Рис. 2. Влияние генотипов родителей на генотип потомка при BLUP-оценке и комбинированной оценке BLUP + генотипирование

3. Формирование референтной базы данных генотипов.

Важнейшей целью генотипирования является разработка референтной базы. База должна включать информацию о генотипе не менее 3‒5 тыс. голов по каждой породе (генетике) свиней. В ООО «Башкирская мясная компания» запланировано создание трех референтных баз по породам йоркшир, ландрас и дюрок датской генетики. В базу должны входить животные, имеющие показатели продуктивности в интервале от минимального до максимального значения. Генотипы животных, у которых селекционные признаки достигли целевых показателей, используются в качестве эталонных. С ними производится сравнение вновь генотипируемых свиней. Предпочтение для чистопородного разведения отдается животным, у которых высокие значения EBV (estimated breeding value – прогнозируемая племенная ценность по селекционным признакам) сочетаются с максимальной схожестью собственного генотипа с эталонными.

Отбор проб для генотипирования

В качестве биопроб для генотипирования могут выступать ушные выщипы или волосяные фолликулы. Возможно применение для анализа фрагмента хвоста при его обрезке у поросенка в трех-пятидневном возрасте. В этом случае необходимо предусмотреть систему хранения образцов в течение длительного времени. Генотипирование отобранных образцов проводится в более старшем возрасте животных. Цель – получение пар данных фенотип (после бонитировки) – генотип перед принятием решения о дальнейшем использовании животного.

В ООО «Башкирская мясная компания» отработаны два варианта отбора проб ‒ ушные выщипы и волосяные фолликулы. Для отбора ушных выщипов использовался аппликатор (пистолет) Allflex (фото 1) и специализированные пробирки для хранения проб (фото 2).

Фото 1. Аппликатор Allflex для отбора проб
Примечание: для отбора проб использовали две модели ‒ 1а и 1б. Модель 1б более удобна и долговечна ‒ она отличается пластиковым мини-контейнером для фиксации пробирок. Механизм отбора проб в обеих моделях одинаковый.

Фото 2. Пробирки для отбора проб

Механизм отбора проб:

1) работа по отбору проб проводится обязательно в перчатках, чтобы исключить контакт кожи человека с образцами (смешивание ДНК);

2) нажать на черный зажим, зафиксировать в пистолете пробирку (фото 3);

3) поставить пробирку в аппликатор (пистолет), рычаги на красном фиксаторе должны быть вверху (фото 4);

4) легким нажатием курка зафиксировать пробирку в пистолете;

5) перевести пробирку в рабочее состояние.
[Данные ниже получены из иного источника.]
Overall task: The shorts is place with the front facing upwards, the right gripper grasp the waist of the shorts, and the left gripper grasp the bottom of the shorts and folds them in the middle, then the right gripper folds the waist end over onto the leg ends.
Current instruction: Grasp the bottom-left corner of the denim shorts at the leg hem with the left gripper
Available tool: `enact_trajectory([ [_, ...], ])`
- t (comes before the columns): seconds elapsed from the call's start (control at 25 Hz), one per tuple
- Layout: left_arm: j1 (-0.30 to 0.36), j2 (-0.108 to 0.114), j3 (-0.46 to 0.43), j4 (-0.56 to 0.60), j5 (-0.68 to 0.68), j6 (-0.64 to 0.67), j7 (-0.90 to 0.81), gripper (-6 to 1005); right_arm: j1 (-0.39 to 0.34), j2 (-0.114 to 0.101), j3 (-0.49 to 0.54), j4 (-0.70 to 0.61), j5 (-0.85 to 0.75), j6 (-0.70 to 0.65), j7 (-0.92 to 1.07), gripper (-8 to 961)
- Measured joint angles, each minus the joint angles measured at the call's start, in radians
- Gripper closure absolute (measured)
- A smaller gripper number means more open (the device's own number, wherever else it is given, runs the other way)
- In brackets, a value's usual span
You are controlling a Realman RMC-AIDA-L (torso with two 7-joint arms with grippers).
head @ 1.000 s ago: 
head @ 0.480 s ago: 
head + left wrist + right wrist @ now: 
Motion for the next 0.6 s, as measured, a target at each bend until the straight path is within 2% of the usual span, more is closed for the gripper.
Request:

Для этого убрать красный фиксатор пробирки, наклоняя его вперед (фото 5);

6) отобрать пробы для генотипирования (фото 6). Выбирайте место взятия образца ближе к центру уха животного, на участке без кровеносных сосудов;

7) удалить поршень (иглу) пробирки из пистолета отжатием черного рычага пистолета вперед от себя (фото 7).
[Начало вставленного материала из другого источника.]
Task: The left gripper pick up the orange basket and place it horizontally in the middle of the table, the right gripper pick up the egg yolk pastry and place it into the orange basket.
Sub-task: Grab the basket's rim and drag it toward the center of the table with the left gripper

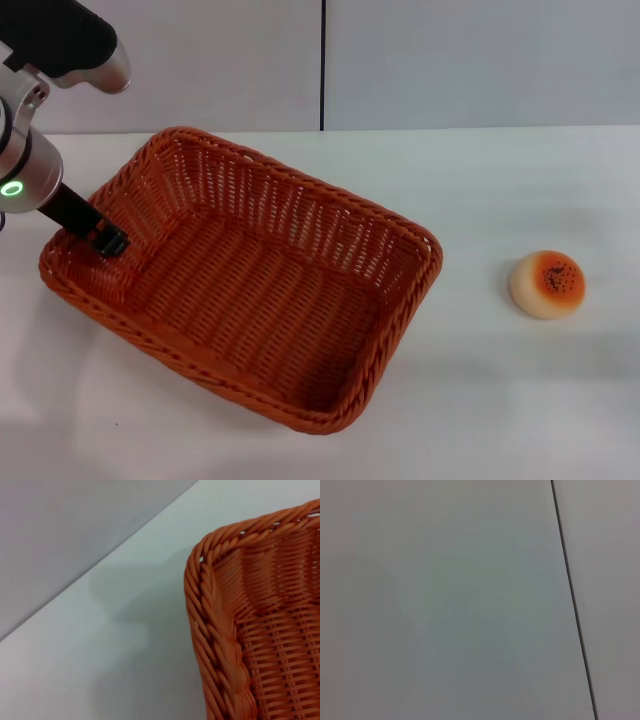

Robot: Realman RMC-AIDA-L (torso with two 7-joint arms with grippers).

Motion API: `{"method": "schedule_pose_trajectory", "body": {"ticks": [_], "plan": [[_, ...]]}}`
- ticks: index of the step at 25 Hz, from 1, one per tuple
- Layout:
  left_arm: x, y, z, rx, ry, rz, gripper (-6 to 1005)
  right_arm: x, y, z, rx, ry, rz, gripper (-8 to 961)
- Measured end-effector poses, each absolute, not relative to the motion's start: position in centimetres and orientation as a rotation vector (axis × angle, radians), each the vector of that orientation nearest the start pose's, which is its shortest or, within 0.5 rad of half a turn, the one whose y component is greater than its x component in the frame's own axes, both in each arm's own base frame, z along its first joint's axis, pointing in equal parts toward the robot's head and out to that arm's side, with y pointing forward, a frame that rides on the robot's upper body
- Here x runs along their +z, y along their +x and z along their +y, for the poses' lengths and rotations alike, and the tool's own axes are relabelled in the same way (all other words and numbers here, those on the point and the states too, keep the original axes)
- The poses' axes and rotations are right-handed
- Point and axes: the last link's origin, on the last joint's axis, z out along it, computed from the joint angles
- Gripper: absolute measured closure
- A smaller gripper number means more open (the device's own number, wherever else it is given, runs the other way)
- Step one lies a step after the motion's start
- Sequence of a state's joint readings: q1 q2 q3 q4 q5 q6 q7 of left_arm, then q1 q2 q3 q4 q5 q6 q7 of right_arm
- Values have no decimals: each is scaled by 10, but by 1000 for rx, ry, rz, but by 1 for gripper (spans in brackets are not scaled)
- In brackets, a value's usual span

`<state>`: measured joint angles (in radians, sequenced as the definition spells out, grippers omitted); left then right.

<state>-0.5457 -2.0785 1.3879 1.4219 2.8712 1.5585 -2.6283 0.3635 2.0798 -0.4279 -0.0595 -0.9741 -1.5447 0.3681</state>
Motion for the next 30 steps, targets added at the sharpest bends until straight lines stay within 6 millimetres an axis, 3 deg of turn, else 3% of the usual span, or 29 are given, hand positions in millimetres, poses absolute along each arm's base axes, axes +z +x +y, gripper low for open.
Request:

Фото 3. Установка пробирки в аппликаторе а ‒ зажим на передней части аппликатора (разжат), б ‒ положение пробирки в аппликаторе

Фото 4. Заправка пробирки в аппликатор (пистолет)
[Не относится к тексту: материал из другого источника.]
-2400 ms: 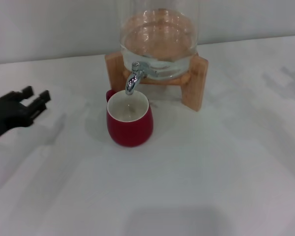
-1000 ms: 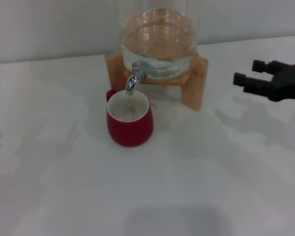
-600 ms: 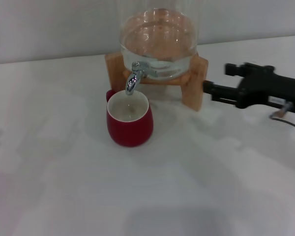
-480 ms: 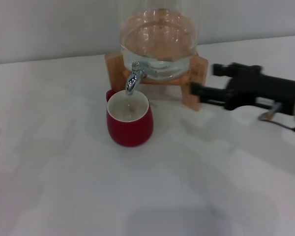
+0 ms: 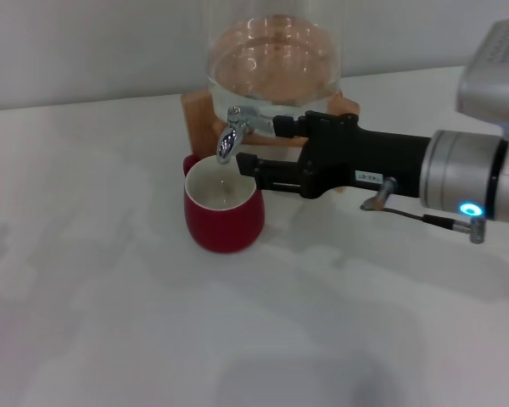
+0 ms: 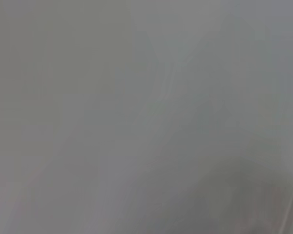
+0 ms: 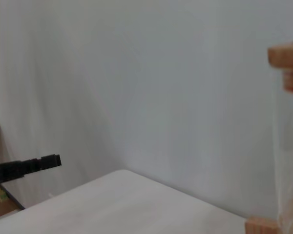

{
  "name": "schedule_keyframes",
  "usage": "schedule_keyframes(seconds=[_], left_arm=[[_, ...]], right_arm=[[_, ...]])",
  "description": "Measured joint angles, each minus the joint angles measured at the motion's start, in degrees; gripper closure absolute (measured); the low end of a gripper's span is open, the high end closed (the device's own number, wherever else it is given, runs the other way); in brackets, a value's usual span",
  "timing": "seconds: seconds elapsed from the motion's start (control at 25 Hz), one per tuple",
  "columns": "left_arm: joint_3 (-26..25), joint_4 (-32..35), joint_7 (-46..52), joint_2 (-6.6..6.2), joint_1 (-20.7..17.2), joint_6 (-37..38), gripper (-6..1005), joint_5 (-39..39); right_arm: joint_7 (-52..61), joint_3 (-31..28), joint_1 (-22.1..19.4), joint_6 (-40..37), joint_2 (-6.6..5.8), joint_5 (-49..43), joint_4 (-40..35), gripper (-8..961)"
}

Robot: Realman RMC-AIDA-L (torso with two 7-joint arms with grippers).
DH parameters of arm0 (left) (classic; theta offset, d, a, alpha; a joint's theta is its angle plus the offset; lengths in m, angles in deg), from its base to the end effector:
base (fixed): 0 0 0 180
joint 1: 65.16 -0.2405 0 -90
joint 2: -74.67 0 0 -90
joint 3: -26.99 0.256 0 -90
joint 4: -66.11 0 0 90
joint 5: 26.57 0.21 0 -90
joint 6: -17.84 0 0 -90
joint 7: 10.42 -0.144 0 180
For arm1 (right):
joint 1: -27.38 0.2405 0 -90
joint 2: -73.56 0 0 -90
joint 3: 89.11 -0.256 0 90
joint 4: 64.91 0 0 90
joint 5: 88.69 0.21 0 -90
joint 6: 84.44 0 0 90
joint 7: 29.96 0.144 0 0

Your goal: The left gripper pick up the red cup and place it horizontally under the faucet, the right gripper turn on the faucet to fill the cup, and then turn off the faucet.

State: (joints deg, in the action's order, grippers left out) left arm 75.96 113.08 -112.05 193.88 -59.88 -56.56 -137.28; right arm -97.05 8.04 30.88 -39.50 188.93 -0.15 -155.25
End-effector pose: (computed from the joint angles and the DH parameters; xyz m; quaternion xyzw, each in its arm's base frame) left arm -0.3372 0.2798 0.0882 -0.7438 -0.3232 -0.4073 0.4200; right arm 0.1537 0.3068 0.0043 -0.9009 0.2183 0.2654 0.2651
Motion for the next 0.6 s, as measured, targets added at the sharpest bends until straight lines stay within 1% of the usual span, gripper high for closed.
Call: schedule_keyframes(seconds=[0.24,0.6], left_arm=[[0.39,0.18,-0.39,0.04,-0.01,-1.49,300,0.06],[0.59,0.67,-0.67,0.07,0.01,-2.22,299,0.23]], right_arm=[[0.02,-0.06,2.18,-2.81,-0.13,0.03,3.92,172],[-0.36,0.63,2.45,-5.13,-0.16,0.06,5.30,172]])
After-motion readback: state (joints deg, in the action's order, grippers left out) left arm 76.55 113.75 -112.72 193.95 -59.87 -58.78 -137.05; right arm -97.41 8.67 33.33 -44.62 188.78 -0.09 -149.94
Фото 5. Перевод пробирки в рабочее состояние, удаление фиксатора

Фото 6. Отбор пробы для исследования

Фото 7. Удаление поршня пробирки из пистолета

После отбора пробы в пробирке происходит вспенивание жидкости. В условиях производственного сектора бывает сложно определить, попал ли ушной выщип в пробирку. Критерием правильности отбора пробы является отсутствие красного шарика на игле (поршне) пробирки (фото 8а). Этот шарик должен закупоривать пробирку с пробой ДНК (фото 8б).

Фото 8. Критерий отбора пробы ДНК А ‒ пистолет без красного шарика на поршне (см. стрелку), б ‒ пробирка с ушным выщипом

Коэффициент расхода пробирок по нашему опыту – 84% (отобрана 101 проба из 120 пробирок в случае применения первой модели (фото 1а). В дальнейшем при использовании модели, представленной на фото 1б, потери пробирок меньше. Оптимальный запас – не менее 20% пробирок от планового количества проб для отбора.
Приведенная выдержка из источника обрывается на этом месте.